Zuständige Stellen versuchen immer wieder, durch vorgegebene Bewertungsbögen Einfluss auf die Bewertungskriterien und dadurch die Ermittlung der Noten zu nehmen. Begründet wird dies mit der „rechtssicheren“ Prüfungsdurchführung.  Solche Versuche müssen abgewehrt werden und führen zu Diskussionen mit den zuständigen Stellen, da der Prüfungsausschuss in seiner Gesamtheit das Ergebnis ermittelt und die Bewertungskriterien dafür festlegt und nicht die zuständige Stelle.

Es gibt Verordnungen, die älter als 20 Jahre sind. Dort mit gutem Gewissen eine berufliche Handlungsfähigkeit zu bestätigen, erscheint bei nicht mehr zeitgemäßen Inhalten oder Prüfungsinstrumenten abenteuerlich.

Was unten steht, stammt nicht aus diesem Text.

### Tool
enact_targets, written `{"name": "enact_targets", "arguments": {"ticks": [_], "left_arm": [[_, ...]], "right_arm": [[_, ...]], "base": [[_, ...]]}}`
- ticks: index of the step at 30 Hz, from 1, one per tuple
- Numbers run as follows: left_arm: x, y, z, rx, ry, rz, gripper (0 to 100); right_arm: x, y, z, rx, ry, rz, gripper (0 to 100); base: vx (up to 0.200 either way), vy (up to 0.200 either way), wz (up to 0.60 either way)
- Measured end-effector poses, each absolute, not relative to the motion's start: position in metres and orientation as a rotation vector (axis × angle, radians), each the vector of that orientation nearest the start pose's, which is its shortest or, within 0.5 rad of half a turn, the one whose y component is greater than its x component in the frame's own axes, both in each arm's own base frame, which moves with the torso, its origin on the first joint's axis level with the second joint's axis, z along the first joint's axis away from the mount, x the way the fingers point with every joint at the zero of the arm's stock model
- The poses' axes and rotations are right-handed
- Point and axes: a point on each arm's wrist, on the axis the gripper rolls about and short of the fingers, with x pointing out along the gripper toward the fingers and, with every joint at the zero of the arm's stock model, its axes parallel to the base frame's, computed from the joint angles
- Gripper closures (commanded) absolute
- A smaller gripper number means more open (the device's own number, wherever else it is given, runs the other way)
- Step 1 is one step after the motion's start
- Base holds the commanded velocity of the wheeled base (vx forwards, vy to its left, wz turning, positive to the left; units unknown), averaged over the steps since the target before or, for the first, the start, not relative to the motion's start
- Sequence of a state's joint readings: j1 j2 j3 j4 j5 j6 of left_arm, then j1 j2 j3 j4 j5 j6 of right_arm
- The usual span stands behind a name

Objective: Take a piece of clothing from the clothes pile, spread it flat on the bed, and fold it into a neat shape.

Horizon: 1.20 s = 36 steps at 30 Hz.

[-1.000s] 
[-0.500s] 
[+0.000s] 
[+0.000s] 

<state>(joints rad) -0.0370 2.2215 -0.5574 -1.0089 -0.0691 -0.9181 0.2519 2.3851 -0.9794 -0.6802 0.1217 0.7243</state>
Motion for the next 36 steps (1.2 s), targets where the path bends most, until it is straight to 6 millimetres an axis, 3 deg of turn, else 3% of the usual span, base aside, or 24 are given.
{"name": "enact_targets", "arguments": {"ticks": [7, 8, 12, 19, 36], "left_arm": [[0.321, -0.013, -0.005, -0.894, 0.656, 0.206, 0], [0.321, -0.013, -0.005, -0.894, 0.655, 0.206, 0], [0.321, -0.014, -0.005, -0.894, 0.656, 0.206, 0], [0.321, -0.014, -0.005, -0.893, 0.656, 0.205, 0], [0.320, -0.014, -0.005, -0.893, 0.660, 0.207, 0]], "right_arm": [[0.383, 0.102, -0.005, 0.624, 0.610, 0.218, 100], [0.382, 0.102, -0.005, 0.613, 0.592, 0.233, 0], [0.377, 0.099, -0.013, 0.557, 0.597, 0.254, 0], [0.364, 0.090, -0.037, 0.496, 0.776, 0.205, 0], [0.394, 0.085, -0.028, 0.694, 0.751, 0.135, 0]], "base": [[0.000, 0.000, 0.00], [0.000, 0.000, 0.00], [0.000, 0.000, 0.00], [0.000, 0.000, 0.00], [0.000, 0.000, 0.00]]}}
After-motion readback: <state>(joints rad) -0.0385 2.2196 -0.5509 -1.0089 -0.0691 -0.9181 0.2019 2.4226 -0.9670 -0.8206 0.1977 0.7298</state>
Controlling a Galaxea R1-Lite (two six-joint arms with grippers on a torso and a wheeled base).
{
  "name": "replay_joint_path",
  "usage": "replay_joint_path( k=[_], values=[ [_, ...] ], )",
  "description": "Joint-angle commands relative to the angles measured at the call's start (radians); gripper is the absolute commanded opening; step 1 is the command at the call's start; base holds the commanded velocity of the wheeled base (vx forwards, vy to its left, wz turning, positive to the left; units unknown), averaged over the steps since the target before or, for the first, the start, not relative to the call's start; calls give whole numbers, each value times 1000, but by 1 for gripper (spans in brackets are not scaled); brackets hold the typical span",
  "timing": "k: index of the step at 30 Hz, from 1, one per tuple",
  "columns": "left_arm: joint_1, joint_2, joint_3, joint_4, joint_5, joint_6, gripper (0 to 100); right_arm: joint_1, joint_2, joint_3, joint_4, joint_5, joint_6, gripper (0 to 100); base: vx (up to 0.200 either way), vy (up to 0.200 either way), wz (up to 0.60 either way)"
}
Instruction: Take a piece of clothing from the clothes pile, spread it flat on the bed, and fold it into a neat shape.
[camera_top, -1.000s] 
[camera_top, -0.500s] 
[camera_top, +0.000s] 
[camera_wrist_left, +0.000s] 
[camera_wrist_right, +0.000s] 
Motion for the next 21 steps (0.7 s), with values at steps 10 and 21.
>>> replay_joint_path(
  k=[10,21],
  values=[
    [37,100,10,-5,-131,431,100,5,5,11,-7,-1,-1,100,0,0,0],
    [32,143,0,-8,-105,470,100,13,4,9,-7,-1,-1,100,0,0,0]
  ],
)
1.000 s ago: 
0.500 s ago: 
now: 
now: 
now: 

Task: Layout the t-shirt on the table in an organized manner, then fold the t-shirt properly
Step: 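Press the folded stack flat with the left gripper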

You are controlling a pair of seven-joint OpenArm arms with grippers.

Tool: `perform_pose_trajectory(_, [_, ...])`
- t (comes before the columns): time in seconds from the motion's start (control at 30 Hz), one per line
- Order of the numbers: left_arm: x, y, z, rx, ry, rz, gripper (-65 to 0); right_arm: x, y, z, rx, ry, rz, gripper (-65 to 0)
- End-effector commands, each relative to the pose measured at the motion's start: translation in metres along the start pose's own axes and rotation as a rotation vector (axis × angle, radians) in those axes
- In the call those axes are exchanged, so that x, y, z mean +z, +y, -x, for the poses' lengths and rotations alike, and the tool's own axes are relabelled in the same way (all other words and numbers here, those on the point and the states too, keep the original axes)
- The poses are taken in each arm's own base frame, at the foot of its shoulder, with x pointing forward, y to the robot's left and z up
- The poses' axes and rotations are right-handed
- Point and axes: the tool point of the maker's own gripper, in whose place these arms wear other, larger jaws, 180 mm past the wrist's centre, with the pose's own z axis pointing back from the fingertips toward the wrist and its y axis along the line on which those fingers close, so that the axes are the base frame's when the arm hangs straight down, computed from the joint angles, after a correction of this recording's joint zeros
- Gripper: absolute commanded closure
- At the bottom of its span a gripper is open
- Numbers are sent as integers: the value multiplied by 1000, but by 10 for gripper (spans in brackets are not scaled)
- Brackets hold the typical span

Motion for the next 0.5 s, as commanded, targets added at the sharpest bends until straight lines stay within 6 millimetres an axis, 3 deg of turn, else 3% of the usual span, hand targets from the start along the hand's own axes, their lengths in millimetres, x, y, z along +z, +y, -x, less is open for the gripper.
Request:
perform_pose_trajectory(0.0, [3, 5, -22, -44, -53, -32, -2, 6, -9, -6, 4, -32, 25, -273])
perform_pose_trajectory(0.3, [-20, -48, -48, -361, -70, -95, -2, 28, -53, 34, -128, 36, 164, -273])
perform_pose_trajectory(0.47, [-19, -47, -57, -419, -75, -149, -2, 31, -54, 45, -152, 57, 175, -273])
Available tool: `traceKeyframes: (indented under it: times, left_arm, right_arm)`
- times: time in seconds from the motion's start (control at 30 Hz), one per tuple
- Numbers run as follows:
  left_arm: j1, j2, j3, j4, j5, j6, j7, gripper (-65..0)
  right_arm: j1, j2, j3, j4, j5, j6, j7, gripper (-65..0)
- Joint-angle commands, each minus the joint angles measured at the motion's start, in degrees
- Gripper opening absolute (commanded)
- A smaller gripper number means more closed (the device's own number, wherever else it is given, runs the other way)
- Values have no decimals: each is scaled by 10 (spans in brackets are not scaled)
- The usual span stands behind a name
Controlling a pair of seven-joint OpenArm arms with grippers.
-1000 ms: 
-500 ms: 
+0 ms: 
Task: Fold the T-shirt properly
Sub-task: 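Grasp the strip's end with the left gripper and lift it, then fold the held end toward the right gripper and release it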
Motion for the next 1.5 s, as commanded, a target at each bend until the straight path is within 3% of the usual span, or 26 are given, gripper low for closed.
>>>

Nichtsdestotrotz: Die Lust!

Die Liste der Unwägbarkeiten ließe sich noch verlängern. Trotz der beschriebenen Erschwernisse bleibe ich weiterhin Prüferin. Menschen zu begegnen, die gut vorbereitet Spaß an der Ausbildung haben, sich den Erschwernissen einer Prüfung stellen und durch Kenntnismehrung Rahmenbedingungen für eine bessere Ausbildung schaffen, machen Freude und Lust, Prüfungen durchzuführen. Die Alternative wäre, nicht zu prüfen. Damit wäre jegliche Chance verloren, das Prüfungswesen im Rahmen der Möglichkeiten zu verändern. Prüflinge ohne Arbeitnehmervertreter zu prüfen, kann auch nicht im gewerkschaftlichen Sinne sein.

Abstimmung mit Füßen haben wir schon genug.